### TASK DIRECTIONS
Working from the data below, write out exactly the lines from its first through the line that contains "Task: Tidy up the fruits", both ends included and pictures omitted.

################

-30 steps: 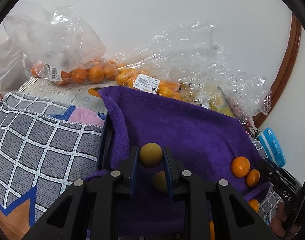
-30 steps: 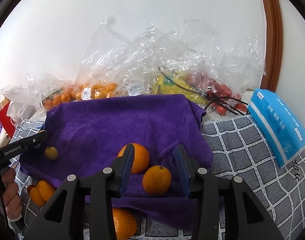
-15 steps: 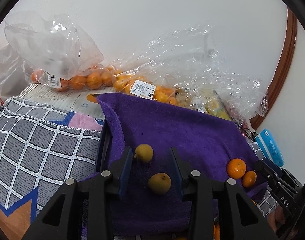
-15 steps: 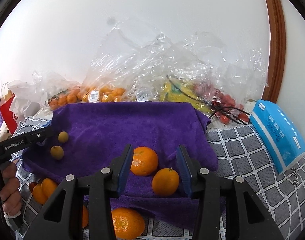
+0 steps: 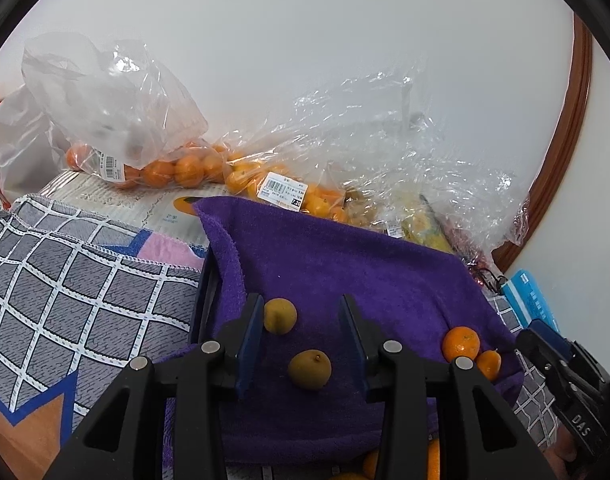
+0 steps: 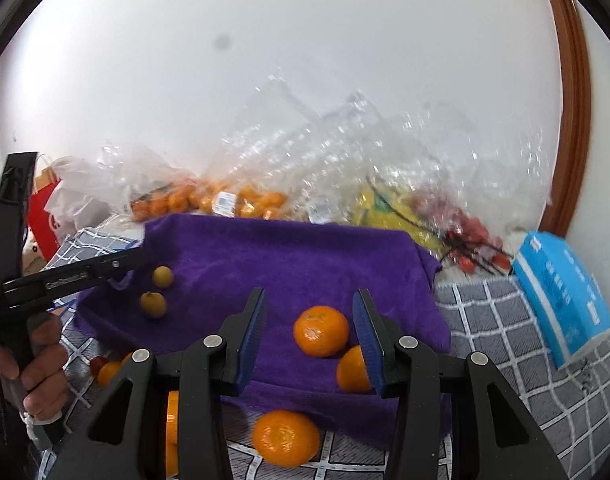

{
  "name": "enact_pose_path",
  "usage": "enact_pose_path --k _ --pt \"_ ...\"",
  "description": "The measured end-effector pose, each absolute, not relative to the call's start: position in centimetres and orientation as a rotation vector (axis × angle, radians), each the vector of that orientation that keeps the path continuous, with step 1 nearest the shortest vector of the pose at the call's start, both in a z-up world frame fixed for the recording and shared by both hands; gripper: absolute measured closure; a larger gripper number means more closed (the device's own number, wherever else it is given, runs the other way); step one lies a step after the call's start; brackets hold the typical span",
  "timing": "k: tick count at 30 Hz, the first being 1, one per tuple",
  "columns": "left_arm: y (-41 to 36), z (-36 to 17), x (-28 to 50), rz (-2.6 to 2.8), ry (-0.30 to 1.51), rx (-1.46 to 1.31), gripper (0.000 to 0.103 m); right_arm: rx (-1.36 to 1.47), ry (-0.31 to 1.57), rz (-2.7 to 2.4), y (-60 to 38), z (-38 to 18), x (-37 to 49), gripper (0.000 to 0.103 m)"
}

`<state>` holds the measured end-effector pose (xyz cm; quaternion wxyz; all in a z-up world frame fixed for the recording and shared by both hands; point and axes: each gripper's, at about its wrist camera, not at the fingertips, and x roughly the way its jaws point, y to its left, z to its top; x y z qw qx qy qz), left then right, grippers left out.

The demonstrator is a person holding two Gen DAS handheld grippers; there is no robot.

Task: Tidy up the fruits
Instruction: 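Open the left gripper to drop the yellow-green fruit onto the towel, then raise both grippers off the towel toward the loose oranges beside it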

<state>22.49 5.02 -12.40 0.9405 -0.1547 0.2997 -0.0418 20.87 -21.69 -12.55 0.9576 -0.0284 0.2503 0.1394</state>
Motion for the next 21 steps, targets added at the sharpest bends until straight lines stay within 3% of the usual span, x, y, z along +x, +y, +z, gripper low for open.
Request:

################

### ANSWER BOX
-30 steps: 
-30 steps: 
-15 steps: 
-15 steps: 
+0 steps: 
+0 steps: 

{
  "name": "enact_pose_path",
  "usage": "enact_pose_path --k _ --pt \"_ ...\"",
  "description": "The measured end-effector pose, each absolute, not relative to the call's start: position in centimetres and orientation as a rotation vector (axis × angle, radians), each the vector of that orientation that keeps the path continuous, with step 1 nearest the shortest vector of the pose at the call's start, both in a z-up world frame fixed for the recording and shared by both hands; gripper: absolute measured closure; a larger gripper number means more closed (the device's own number, wherever else it is given, runs the other way); step one lies a step after the call's start; brackets hold the typical span",
  "timing": "k: tick count at 30 Hz, the first being 1, one per tuple",
  "columns": "left_arm: y (-41 to 36), z (-36 to 17), x (-28 to 50), rz (-2.6 to 2.8), ry (-0.30 to 1.51), rx (-1.46 to 1.31), gripper (0.000 to 0.103 m); right_arm: rx (-1.36 to 1.47), ry (-0.31 to 1.57), rz (-2.7 to 2.4), y (-60 to 38), z (-38 to 18), x (-37 to 49), gripper (0.000 to 0.103 m)"
}

`<state>` holds the measured end-effector pose (xyz cm; quaternion wxyz; all in a z-up world frame fixed for the recording and shared by both hands; point and axes: each gripper's, at about its wrist camera, not at the fingertips, and x roughly the way its jaws point, y to its left, z to its top; x y z qw qx qy qz), left then right, grippers left out.

The demonstrator is a person holding two Gen DAS handheld grippers; there is no robot.

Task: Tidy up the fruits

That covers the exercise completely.